In Poppy On Monday, Gone By Tuesday, Harmful Algae An Omen Of What’s To Come
By: Brian Kehrl
A species of algae that can kill fish was detected in Popponesset Bay this week, in what may be the first time the bay has been found to be host to a harmful algal bloom.
Shellfish Constable Richard H. York Jr. detected the cochlodinium algae, often known as “rust tide,” on Monday during routine water quality monitoring conducted every month near Gooseberry Island in the main body of Popponesset Bay.
“That is the first time we have seen what could be a problem algae in the 20 years that I’ve been here,” Mr. York told the Mashpee Shellfish Commissions during separate meetings this week. “It is a problem worldwide.”
Mr. York said the rust tide was present at 800 cells per milliliter, making it the most prevalent algae in the water column when measured by weight.

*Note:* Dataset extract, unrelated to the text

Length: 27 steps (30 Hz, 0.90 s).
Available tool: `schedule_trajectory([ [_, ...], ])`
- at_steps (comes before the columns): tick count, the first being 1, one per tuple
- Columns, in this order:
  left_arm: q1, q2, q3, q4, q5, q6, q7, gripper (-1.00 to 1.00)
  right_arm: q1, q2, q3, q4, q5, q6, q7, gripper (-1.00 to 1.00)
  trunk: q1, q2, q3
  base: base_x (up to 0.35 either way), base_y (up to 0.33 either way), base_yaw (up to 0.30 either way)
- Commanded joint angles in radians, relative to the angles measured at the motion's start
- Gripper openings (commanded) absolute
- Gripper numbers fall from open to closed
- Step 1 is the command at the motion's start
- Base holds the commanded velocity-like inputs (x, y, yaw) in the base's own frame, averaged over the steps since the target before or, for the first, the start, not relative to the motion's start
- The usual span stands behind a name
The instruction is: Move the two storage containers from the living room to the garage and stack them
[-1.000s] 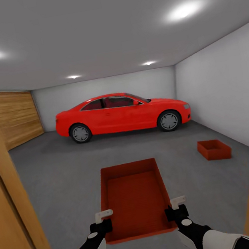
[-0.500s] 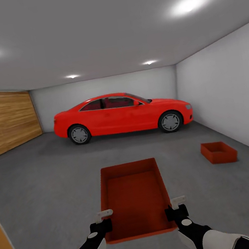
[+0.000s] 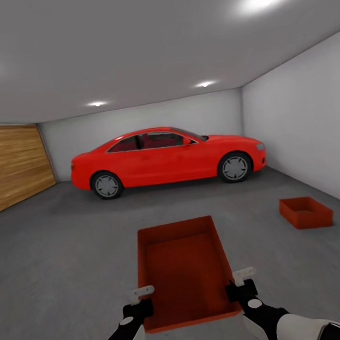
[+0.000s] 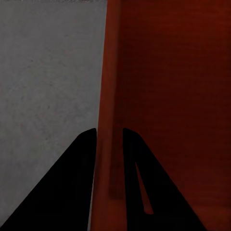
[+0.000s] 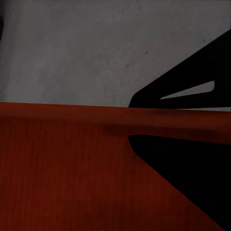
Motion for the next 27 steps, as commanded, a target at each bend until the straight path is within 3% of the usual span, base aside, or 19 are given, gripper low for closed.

By Tuesday, afternoon, however, the bloom had dropped down to 2 cells per milliliter, a change that Mr. York attributed to an overnight drop of 6 degrees in water temperature. Such large drops in temperature can occur in cool, windy conditions, Mr. York said.
The rust tide is not toxic to humans or a risk for people in contact with the water. But it can kill fish, due to its production of hydrogen peroxide, which damages the fish’s gills. The invasive algae, thought to be transported around the globe in ship ballast water, have been a severe nuisance to the fishing industry in southeast Asia and the Mid-East.
Mr. York said there were no reports of fish kills in Popponesset this week.
Shellfish can also be affected as the rust tide is too large for them to eat and crowds out other sources of food.
It is unclear what caused the cochlodinium (pronounced cock-lo-din-ium) bloom in Popponesset, but it comes after the same species was identified this summer in Buzzards Bay and Nantucket Sound, Mr. York said.
It has also been found in the Three Bays system in Cotuit and Osterville in the past.
According to news reports this summer, the bloom in Buzzards Bay was thick enough in some areas to turn the water a brown, rusty color. At times it reduced visibility in the water column down to just a few inches.
Rust tide grows best in warm water with high nutrient levels, according to the Buzzards Bay National Estuary Program.
According to Mr. York and news reports of the Buzzards Bay event this summer, the bloom is caused in part by the excess nitrogen in area waters, primarily from septic system wastewater.
According to information from the Woods Hole Oceanographic Institution, the algae blooming once makes it more likely to bloom in the future, due to the presence of cysts to spawn future growth and an indication that the conditions are right to host the algae.